> EXERCISE BRIEF
Print, exactly as they appear in the listing below, the lines from the line with "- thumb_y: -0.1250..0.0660" to the line with "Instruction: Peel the", with both end lines kept.

> SOURCE MATERIAL
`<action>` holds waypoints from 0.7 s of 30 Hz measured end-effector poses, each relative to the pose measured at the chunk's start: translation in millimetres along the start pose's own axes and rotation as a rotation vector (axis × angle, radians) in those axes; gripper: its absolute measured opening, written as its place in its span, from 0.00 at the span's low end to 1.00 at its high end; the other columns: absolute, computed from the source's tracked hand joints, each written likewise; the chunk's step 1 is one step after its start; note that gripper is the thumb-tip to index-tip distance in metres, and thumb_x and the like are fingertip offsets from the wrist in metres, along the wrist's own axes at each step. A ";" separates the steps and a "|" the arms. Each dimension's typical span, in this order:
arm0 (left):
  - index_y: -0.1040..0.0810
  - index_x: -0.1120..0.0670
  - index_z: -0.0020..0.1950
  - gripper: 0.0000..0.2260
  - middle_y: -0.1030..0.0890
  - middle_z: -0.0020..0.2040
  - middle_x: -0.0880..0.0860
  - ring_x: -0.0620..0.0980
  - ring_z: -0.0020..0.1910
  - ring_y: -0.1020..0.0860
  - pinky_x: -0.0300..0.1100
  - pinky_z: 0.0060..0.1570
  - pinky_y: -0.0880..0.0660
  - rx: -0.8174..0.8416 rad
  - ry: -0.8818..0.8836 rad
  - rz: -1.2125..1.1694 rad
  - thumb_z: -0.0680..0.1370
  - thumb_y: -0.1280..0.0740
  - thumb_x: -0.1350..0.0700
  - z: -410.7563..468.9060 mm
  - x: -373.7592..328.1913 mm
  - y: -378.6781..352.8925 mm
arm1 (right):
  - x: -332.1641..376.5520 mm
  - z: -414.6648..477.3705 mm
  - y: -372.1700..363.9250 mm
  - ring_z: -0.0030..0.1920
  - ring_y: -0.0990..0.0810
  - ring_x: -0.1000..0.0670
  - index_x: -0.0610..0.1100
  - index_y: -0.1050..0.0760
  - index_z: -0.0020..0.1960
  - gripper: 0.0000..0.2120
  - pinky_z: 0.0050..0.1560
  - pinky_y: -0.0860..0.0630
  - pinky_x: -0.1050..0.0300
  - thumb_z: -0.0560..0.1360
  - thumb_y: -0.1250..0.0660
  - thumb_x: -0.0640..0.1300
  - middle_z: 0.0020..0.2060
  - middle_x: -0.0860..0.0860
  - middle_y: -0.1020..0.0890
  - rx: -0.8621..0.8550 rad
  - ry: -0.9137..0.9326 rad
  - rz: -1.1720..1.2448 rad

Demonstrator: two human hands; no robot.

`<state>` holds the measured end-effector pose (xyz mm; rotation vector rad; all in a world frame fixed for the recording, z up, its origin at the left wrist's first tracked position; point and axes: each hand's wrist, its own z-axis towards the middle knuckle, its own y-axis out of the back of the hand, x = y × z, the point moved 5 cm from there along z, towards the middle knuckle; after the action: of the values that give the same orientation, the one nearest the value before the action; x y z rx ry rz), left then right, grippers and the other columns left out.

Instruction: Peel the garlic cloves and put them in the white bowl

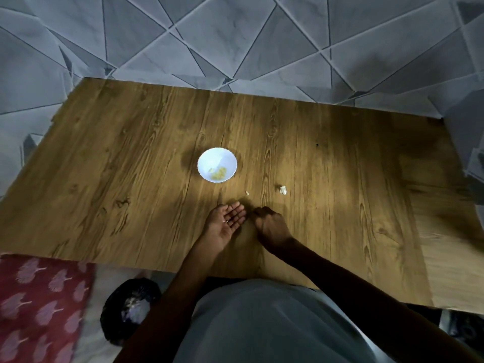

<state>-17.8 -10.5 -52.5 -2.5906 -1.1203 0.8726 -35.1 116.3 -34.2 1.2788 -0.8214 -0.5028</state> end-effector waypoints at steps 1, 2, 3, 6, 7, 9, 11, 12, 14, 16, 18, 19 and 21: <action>0.23 0.62 0.55 0.16 0.20 0.53 0.59 0.53 0.47 0.20 0.47 0.58 0.28 -0.002 -0.006 0.007 0.84 0.48 0.57 0.0 -1.0 -0.1 | -6.0 2.7 -1.1 0.44 0.17 0.42 0.37 0.19 0.50 0.10 0.41 0.20 0.51 0.69 0.30 0.33 0.45 0.41 0.17 0.017 -0.095 0.099; 0.22 0.62 0.54 0.16 0.20 0.54 0.60 0.53 0.47 0.20 0.47 0.58 0.28 -0.006 -0.014 0.011 0.84 0.48 0.57 -0.4 -1.7 -0.3 | -13.5 5.0 -0.7 0.45 0.17 0.45 0.39 0.19 0.51 0.10 0.45 0.20 0.52 0.69 0.29 0.33 0.46 0.44 0.16 0.049 -0.231 0.246; 0.22 0.62 0.53 0.17 0.20 0.54 0.60 0.53 0.47 0.20 0.47 0.58 0.28 -0.016 -0.020 0.017 0.84 0.48 0.57 -0.5 -2.0 -0.7 | -20.3 6.7 0.6 0.43 0.17 0.51 0.42 0.18 0.48 0.10 0.45 0.20 0.57 0.70 0.29 0.32 0.44 0.47 0.15 0.067 -0.362 0.419; 0.22 0.62 0.51 0.16 0.19 0.48 0.59 0.53 0.46 0.19 0.44 0.50 0.24 -0.036 -0.018 0.017 0.84 0.48 0.57 -2.3 -1.5 -3.3 | -20.4 13.3 18.0 0.32 0.19 0.62 0.39 0.15 0.45 0.07 0.36 0.24 0.70 0.71 0.29 0.30 0.39 0.48 0.14 0.032 -0.579 0.859; 0.23 0.61 0.49 0.15 0.17 0.43 0.58 0.52 0.41 0.18 0.42 0.42 0.22 -0.033 -0.002 0.005 0.83 0.47 0.57 -2.9 0.7 -5.5 | -15.0 14.6 23.9 0.32 0.18 0.60 0.37 0.16 0.46 0.07 0.36 0.23 0.68 0.72 0.30 0.29 0.39 0.45 0.14 0.040 -0.595 1.000; 0.24 0.60 0.42 0.14 0.19 0.31 0.55 0.49 0.27 0.21 0.36 0.28 0.24 -0.024 0.045 -0.027 0.82 0.45 0.57 -5.0 6.5 -10.2 | -6.6 17.9 33.9 0.36 0.16 0.55 0.37 0.16 0.46 0.09 0.39 0.18 0.61 0.72 0.31 0.27 0.38 0.46 0.14 0.056 -0.560 1.063; 0.25 0.59 0.39 0.13 0.24 0.27 0.53 0.46 0.24 0.26 0.35 0.26 0.27 -0.021 0.073 -0.052 0.81 0.42 0.58 -6.4 10.2 -15.2 | -4.8 20.7 39.9 0.37 0.16 0.55 0.41 0.15 0.44 0.09 0.41 0.18 0.60 0.69 0.29 0.30 0.36 0.50 0.14 0.028 -0.512 0.891; 0.26 0.58 0.38 0.12 0.24 0.28 0.53 0.46 0.24 0.27 0.35 0.26 0.27 -0.007 0.079 -0.059 0.80 0.42 0.59 -5.3 11.1 -17.8 | -4.6 22.5 43.1 0.36 0.16 0.57 0.43 0.15 0.42 0.08 0.39 0.19 0.62 0.67 0.27 0.32 0.35 0.51 0.14 0.009 -0.495 0.800; 0.25 0.59 0.40 0.11 0.22 0.30 0.54 0.46 0.25 0.24 0.35 0.27 0.25 0.015 0.082 -0.077 0.80 0.43 0.60 -4.2 12.2 -22.2 | -2.0 25.3 48.8 0.33 0.18 0.58 0.47 0.16 0.38 0.07 0.36 0.21 0.62 0.65 0.25 0.36 0.33 0.54 0.15 -0.017 -0.452 0.679; 0.24 0.59 0.42 0.11 0.19 0.33 0.55 0.49 0.29 0.21 0.36 0.30 0.22 0.020 0.092 -0.105 0.80 0.43 0.60 -4.8 11.7 -24.1 | -0.1 25.8 50.6 0.32 0.19 0.58 0.50 0.18 0.36 0.09 0.35 0.21 0.60 0.65 0.27 0.36 0.31 0.54 0.17 -0.029 -0.437 0.637; 0.21 0.61 0.41 0.14 0.18 0.33 0.57 0.50 0.29 0.19 0.38 0.31 0.21 0.030 0.098 -0.112 0.80 0.44 0.60 -5.1 11.3 -26.1 | -0.5 23.6 49.8 0.32 0.19 0.57 0.49 0.19 0.36 0.11 0.35 0.21 0.59 0.65 0.29 0.33 0.31 0.54 0.17 -0.036 -0.436 0.658; 0.20 0.62 0.38 0.17 0.18 0.33 0.57 0.51 0.28 0.19 0.38 0.30 0.21 0.043 0.103 -0.109 0.80 0.45 0.60 -5.9 11.5 -27.7 | -0.8 22.3 50.3 0.33 0.18 0.57 0.48 0.18 0.37 0.11 0.36 0.20 0.57 0.65 0.29 0.32 0.31 0.54 0.17 -0.038 -0.430 0.672; 0.18 0.63 0.34 0.22 0.18 0.32 0.58 0.50 0.25 0.21 0.38 0.30 0.22 0.049 0.113 -0.107 0.80 0.46 0.61 -6.5 13.5 -29.7 | -1.6 20.1 52.9 0.34 0.17 0.55 0.45 0.17 0.39 0.12 0.37 0.19 0.58 0.65 0.30 0.29 0.32 0.53 0.16 -0.051 -0.408 0.691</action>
<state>-24.6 20.3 -41.7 -2.4807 -1.1783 0.7127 -57.3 117.5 17.8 0.7734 -1.5049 -0.2177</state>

> TASK RESPONSE
  - thumb_y: -0.1250..0.0660
  - thumb_x: -0.0640..0.1300
  - middle_z: 0.0020..0.2060
  - middle_x: -0.0860..0.0860
  - middle_y: -0.1020..0.0890
  - rx: -0.8621..0.8550 rad
  - ry: -0.9137..0.9326 rad
  - rz: -1.1720..1.2448 rad

Demonstrator: two human hands; no robot.

`<state>` holds the measured end-effector pose (xyz mm; rotation vector rad; all in a world frame fixed for the recording, z up, its origin at the left wrist's first tracked position; point and axes: each hand's wrist, its own z-axis towards the middle knuckle, its own y-axis out of the back of the hand, x = y × z, the point moved 5 cm from there along z, towards the middle knuckle; after the action: of the values that give the same orientation, the one nearest the value before the action; x y z rx ry rz), left then right, grippers and the other columns left out.

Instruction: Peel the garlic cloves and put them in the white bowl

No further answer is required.